◆ Assignment: For the records that follow, say how many lines have the word "helpful" in them. Write the number and nothing more.

---

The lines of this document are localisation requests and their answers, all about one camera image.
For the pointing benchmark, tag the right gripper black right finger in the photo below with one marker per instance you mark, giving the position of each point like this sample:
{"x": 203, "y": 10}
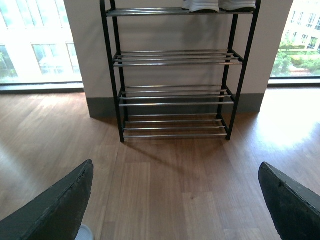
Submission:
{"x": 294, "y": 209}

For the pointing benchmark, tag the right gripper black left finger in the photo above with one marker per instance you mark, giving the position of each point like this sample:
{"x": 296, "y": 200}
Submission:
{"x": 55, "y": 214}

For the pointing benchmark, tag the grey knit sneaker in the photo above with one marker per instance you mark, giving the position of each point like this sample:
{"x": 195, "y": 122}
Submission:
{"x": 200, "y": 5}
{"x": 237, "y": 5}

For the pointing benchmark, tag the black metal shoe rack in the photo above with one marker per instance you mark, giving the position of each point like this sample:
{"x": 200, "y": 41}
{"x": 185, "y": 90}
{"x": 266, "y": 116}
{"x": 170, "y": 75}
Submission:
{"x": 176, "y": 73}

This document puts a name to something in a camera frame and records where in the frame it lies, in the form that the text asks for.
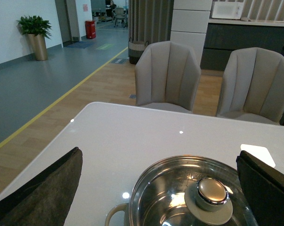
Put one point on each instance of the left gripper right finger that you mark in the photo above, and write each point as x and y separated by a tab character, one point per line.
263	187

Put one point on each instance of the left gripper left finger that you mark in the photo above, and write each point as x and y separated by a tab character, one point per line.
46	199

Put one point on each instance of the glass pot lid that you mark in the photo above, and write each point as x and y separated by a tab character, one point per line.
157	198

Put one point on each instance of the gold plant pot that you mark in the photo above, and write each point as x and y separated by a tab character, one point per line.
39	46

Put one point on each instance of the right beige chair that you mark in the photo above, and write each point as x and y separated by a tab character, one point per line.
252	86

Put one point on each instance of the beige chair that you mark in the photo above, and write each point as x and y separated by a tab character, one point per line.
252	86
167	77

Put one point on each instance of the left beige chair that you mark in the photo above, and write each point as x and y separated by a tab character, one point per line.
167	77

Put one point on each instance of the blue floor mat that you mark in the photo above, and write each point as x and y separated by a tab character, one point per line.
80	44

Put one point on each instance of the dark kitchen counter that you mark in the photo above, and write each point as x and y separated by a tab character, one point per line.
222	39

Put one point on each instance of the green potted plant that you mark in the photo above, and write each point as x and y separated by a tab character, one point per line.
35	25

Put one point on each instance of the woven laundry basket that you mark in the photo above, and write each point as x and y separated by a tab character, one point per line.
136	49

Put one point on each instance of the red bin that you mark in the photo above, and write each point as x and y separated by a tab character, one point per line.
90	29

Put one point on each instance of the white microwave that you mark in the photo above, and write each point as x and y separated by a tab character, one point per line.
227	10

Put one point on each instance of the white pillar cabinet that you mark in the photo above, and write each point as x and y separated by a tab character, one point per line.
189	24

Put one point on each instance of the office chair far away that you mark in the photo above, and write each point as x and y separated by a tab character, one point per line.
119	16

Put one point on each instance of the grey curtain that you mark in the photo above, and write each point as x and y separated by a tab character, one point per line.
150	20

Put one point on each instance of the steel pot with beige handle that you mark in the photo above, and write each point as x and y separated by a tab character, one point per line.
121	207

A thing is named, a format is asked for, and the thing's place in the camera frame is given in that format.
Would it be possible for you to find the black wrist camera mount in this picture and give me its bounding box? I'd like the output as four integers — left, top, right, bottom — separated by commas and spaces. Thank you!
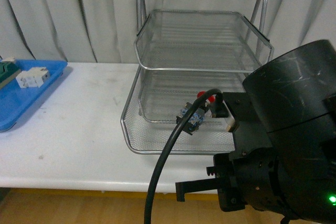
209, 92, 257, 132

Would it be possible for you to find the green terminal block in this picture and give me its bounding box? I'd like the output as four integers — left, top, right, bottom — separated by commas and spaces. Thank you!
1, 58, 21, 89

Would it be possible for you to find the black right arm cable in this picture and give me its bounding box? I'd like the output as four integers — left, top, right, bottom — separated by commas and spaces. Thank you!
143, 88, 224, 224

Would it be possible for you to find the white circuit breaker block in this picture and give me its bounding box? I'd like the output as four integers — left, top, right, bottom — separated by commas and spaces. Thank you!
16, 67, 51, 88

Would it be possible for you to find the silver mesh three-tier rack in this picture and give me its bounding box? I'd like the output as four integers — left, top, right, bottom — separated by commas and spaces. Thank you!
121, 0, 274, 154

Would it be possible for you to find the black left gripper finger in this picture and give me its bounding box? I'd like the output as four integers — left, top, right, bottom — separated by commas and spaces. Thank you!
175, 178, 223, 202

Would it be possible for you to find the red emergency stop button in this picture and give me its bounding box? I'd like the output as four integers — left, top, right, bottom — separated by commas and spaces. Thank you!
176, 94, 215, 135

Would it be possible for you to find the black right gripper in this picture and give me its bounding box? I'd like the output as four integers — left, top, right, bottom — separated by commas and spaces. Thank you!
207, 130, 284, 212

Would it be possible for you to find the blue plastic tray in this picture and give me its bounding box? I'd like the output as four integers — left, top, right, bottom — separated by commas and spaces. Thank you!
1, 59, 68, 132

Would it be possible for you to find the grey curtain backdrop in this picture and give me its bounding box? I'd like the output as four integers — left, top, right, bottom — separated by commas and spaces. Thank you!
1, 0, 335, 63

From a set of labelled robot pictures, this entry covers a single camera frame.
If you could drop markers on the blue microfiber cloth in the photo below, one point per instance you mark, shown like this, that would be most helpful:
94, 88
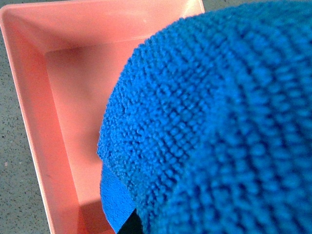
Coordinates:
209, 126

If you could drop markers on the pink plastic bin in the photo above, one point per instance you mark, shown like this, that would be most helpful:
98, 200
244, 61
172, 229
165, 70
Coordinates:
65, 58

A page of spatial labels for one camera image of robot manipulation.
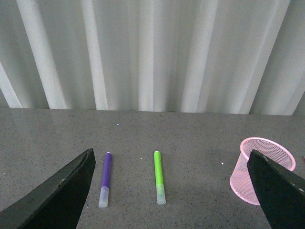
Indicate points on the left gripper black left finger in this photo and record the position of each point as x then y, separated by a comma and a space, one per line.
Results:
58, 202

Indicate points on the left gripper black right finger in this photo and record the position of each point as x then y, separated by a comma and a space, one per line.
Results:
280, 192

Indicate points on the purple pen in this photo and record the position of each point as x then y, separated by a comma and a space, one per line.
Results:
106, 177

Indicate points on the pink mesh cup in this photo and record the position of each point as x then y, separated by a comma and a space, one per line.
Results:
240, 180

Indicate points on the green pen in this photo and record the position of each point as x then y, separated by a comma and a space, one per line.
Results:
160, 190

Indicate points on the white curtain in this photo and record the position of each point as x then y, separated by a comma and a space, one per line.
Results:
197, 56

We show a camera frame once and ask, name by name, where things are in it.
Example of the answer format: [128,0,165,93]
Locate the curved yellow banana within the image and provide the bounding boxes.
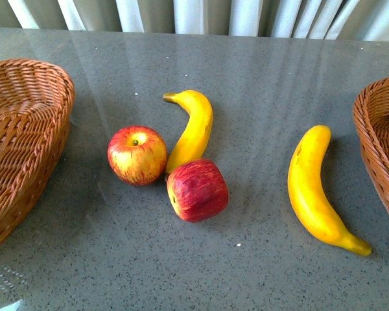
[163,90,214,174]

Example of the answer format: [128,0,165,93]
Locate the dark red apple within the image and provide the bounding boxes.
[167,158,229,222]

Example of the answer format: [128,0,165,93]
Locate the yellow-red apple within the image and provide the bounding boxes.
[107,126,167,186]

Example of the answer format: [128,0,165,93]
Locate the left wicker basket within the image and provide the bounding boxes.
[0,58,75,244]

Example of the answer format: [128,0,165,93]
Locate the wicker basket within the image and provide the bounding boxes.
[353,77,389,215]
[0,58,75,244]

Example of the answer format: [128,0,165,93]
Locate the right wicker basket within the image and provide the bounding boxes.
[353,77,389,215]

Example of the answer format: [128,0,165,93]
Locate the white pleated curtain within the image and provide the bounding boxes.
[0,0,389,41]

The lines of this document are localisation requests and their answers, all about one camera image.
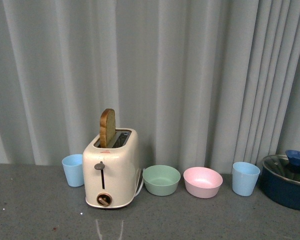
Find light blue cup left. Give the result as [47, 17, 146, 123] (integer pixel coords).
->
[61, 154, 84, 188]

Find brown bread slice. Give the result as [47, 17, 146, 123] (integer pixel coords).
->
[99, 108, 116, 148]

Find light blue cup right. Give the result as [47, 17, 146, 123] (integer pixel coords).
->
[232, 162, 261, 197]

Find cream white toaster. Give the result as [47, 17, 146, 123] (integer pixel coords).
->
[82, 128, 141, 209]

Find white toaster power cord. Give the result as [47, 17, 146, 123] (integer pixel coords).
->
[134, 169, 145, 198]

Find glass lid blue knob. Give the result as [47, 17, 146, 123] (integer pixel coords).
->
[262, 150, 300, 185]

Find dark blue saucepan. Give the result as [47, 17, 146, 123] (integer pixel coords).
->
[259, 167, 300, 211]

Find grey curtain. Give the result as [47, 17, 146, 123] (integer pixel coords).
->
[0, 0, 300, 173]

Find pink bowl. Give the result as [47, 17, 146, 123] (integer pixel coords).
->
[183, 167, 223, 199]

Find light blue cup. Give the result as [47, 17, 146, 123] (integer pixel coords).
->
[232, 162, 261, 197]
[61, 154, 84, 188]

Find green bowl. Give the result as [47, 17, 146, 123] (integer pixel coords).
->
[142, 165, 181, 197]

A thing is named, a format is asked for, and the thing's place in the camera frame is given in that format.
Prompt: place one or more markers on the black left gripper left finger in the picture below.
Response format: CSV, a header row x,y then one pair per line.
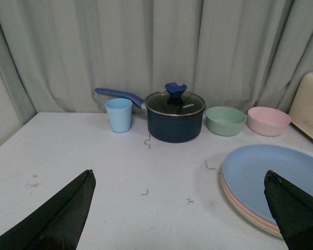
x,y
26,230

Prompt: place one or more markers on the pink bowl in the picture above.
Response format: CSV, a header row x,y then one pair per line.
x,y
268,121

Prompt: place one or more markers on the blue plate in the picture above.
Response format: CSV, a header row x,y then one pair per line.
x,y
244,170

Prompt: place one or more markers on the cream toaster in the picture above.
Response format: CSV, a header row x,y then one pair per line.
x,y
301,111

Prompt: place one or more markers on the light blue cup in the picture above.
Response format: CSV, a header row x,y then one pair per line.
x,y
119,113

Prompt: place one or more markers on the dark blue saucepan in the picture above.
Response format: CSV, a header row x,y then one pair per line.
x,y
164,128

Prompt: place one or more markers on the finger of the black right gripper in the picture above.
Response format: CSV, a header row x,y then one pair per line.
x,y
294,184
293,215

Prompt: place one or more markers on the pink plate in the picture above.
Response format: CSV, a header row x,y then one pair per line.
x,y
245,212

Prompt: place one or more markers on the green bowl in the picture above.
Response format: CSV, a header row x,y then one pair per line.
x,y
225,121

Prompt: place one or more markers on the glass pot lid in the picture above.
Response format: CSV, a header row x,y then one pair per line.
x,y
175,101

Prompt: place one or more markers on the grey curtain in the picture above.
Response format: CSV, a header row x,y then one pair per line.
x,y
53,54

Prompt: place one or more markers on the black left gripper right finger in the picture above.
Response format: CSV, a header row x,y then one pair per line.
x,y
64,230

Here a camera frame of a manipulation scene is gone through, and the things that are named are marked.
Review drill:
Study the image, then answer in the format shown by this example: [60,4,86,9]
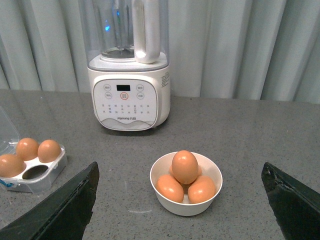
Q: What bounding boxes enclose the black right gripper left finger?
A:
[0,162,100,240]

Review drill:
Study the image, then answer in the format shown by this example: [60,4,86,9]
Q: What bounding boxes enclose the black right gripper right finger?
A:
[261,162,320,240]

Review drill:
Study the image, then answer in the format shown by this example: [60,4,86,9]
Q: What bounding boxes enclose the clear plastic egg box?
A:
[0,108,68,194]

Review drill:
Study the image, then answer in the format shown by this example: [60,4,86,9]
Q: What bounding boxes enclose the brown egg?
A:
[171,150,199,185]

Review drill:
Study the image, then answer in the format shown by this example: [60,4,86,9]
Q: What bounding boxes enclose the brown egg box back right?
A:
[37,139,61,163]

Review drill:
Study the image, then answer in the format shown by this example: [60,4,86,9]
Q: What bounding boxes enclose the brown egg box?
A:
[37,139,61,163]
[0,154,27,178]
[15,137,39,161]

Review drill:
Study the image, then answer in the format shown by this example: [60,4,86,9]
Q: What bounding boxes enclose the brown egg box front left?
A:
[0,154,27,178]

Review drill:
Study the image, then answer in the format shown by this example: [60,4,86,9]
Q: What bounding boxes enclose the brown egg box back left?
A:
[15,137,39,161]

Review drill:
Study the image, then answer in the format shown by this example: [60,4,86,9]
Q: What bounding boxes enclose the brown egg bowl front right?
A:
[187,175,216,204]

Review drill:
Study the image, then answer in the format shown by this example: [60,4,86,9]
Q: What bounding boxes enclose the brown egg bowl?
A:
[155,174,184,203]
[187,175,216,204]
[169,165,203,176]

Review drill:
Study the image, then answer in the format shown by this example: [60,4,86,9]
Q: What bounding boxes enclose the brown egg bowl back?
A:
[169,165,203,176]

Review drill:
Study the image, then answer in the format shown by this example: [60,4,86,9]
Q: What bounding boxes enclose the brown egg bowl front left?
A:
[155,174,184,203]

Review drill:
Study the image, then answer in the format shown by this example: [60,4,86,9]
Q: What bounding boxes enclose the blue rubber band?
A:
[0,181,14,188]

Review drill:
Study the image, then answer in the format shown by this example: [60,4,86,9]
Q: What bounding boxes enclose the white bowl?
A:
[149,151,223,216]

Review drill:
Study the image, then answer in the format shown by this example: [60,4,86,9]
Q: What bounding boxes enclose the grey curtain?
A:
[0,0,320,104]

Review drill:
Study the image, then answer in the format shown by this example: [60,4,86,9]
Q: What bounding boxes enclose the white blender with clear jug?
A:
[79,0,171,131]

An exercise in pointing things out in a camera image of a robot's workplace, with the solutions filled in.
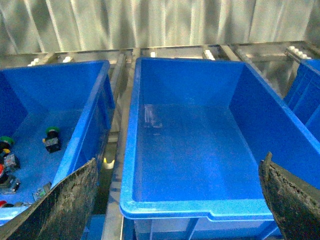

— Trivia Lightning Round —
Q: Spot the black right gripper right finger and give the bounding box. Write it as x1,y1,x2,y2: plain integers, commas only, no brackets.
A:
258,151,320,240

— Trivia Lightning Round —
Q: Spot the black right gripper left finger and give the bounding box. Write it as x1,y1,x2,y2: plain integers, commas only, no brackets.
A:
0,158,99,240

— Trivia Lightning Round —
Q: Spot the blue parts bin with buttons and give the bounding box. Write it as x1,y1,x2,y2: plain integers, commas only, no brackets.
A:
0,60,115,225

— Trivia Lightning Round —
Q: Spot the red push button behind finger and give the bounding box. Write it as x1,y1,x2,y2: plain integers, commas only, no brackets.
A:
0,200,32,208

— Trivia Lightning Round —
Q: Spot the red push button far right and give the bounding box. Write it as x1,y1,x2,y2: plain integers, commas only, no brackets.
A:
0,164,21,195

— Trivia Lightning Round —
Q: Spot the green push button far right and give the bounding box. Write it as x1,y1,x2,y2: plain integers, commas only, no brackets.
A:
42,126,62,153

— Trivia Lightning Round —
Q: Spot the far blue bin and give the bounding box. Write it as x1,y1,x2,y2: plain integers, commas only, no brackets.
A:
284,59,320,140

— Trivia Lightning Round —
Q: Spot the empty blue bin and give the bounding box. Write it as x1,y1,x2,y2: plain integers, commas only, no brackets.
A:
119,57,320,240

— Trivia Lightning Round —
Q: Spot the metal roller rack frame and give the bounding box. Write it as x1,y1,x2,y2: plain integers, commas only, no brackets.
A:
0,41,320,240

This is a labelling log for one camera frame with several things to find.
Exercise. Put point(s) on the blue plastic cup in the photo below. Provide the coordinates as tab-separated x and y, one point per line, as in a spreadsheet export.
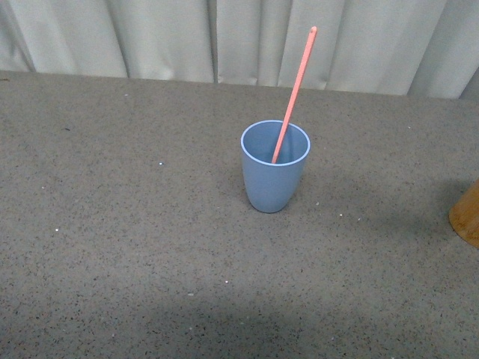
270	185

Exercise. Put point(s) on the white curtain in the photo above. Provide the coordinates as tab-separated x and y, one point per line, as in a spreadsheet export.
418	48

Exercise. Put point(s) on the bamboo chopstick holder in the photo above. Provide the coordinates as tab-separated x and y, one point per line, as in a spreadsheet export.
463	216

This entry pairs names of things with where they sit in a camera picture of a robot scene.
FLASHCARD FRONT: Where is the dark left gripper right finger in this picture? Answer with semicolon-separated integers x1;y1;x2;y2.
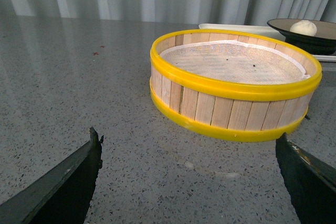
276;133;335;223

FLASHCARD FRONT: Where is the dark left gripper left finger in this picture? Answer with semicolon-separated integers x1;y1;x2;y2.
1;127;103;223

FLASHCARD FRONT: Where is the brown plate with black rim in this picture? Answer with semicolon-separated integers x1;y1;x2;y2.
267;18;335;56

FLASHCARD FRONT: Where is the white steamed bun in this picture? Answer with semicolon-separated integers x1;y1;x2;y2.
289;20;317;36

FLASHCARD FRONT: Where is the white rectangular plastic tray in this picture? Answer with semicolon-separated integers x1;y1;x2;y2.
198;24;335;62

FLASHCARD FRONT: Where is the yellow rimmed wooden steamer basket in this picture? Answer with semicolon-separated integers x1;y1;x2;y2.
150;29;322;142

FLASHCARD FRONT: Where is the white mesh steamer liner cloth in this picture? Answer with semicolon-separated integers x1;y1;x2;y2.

---

◆ Output for this task: 2